◆ **What you have to do**
Among the lines below, take the one holding "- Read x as", the one holding "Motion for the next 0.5", and all lines between them. Set them down exactly.

(Extracted records)
===============
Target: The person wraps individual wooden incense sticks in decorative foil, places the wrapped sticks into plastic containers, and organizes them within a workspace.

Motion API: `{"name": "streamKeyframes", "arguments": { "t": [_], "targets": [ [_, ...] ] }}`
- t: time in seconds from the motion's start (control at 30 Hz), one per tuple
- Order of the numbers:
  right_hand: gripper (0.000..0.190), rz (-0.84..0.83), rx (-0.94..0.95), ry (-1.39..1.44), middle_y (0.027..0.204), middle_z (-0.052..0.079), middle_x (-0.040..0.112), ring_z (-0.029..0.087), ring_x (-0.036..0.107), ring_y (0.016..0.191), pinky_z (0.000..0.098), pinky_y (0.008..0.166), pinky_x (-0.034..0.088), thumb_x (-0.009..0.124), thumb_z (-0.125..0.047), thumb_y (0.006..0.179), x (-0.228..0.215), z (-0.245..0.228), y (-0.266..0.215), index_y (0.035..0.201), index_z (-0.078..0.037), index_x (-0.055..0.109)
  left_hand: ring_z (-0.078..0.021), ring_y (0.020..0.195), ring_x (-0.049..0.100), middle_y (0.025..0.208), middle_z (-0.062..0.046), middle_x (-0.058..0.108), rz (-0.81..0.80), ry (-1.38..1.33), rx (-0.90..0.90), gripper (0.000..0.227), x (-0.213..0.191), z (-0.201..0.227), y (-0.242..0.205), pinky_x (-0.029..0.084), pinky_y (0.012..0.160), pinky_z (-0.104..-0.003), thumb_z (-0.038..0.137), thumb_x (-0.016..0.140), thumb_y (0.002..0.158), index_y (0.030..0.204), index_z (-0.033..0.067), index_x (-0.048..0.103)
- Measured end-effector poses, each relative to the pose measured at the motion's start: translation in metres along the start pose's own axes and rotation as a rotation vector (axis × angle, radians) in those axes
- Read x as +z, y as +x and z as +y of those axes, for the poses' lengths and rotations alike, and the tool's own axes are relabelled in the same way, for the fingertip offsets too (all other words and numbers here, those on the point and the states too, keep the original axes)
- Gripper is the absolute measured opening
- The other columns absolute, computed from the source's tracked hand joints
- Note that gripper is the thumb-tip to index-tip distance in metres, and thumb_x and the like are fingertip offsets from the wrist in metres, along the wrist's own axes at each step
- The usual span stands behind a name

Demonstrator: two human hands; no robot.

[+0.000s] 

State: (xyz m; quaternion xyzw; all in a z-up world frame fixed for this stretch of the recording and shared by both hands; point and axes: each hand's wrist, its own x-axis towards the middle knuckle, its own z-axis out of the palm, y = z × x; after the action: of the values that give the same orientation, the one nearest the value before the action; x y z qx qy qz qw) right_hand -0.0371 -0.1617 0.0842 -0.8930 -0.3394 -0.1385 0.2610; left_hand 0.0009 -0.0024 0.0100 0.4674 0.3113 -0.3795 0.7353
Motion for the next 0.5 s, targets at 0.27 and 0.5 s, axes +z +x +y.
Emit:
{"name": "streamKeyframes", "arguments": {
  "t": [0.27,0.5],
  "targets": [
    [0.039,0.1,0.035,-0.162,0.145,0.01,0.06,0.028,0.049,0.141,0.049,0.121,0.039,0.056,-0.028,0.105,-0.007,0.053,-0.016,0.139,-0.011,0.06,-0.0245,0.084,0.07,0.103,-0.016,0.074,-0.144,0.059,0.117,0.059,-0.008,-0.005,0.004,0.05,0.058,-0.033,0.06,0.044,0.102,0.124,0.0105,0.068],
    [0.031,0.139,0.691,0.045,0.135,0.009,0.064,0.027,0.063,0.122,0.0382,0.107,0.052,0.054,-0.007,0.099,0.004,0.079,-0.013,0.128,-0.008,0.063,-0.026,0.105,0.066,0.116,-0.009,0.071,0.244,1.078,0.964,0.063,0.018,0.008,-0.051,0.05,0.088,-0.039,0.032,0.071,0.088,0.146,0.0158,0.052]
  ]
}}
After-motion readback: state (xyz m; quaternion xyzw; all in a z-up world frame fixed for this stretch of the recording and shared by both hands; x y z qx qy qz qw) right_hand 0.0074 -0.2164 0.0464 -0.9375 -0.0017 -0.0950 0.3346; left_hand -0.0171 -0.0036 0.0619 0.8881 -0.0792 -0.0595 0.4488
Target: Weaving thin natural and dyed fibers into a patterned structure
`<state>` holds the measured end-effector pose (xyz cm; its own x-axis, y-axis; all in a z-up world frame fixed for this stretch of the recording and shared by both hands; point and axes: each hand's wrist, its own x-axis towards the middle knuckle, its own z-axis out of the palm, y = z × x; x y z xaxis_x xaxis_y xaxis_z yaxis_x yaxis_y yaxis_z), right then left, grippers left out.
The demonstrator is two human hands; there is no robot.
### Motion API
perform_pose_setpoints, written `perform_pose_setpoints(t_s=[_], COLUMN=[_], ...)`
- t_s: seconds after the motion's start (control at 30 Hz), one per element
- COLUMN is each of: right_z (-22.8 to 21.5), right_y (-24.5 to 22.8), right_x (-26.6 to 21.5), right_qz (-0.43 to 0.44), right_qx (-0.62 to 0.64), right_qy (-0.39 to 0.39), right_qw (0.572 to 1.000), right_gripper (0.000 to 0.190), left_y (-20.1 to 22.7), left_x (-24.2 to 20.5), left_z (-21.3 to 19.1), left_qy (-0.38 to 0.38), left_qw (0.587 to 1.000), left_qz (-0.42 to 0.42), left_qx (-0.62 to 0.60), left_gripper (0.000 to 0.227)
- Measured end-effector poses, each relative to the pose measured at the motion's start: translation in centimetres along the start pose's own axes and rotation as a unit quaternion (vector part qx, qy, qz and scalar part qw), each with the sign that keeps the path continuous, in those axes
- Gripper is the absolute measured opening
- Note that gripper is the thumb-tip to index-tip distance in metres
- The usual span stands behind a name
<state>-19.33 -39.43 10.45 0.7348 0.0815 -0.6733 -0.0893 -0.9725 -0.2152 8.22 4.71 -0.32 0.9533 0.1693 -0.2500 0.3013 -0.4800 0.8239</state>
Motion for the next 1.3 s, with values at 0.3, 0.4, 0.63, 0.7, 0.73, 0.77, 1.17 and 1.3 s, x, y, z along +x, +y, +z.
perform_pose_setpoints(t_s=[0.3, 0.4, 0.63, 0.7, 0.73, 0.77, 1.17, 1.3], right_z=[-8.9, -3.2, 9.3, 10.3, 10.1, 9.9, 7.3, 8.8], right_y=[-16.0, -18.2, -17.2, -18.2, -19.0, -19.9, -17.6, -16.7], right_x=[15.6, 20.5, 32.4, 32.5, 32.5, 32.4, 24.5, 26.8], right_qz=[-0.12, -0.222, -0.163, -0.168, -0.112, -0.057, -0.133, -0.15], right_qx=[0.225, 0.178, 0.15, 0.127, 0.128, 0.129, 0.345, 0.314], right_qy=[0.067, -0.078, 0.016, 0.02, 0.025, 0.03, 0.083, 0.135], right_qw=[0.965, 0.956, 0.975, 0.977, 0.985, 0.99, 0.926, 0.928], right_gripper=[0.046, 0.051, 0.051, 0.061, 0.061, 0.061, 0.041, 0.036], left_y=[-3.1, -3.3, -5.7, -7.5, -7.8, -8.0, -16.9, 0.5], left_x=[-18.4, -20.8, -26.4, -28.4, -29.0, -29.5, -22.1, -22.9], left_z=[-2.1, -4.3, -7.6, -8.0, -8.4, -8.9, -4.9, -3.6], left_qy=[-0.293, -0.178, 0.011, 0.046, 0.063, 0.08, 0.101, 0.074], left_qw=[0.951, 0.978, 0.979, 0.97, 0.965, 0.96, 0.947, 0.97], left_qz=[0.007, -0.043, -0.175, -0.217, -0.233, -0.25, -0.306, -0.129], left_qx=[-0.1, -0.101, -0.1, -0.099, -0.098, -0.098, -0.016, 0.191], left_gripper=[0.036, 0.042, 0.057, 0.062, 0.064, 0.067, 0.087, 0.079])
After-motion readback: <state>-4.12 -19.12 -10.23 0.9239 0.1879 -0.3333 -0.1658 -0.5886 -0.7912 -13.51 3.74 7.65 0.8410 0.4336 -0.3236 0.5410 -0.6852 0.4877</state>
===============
◆ **Result**
- Read x as +z, y as +x and z as +y of those axes, for the poses' lengths and rotations alike, and the tool's own axes are relabelled in the same way, for the fingertip offsets too (all other words and numbers here, those on the point and the states too, keep the original axes)
- Gripper is the absolute measured opening
- The other columns absolute, computed from the source's tracked hand joints
- Note that gripper is the thumb-tip to index-tip distance in metres, and thumb_x and the like are fingertip offsets from the wrist in metres, along the wrist's own axes at each step
- The usual span stands behind a name

Demonstrator: two human hands; no robot.

[+0.000s] 

State: (xyz m; quaternion xyzw; all in a z-up world frame fixed for this stretch of the recording and shared by both hands; point and axes: each hand's wrist, its own x-axis towards the middle knuckle, its own z-axis out of the palm, y = z × x; after the action: of the values that give the same orientation, the one nearest the value before the action; x y z qx qy qz qw) right_hand -0.0371 -0.1617 0.0842 -0.8930 -0.3394 -0.1385 0.2610; left_hand 0.0009 -0.0024 0.0100 0.4674 0.3113 -0.3795 0.7353
Motion for the next 0.5 s, targets at 0.27 and 0.5 s, axes +z +x +y.

An answer has been given, and the exercise is complete.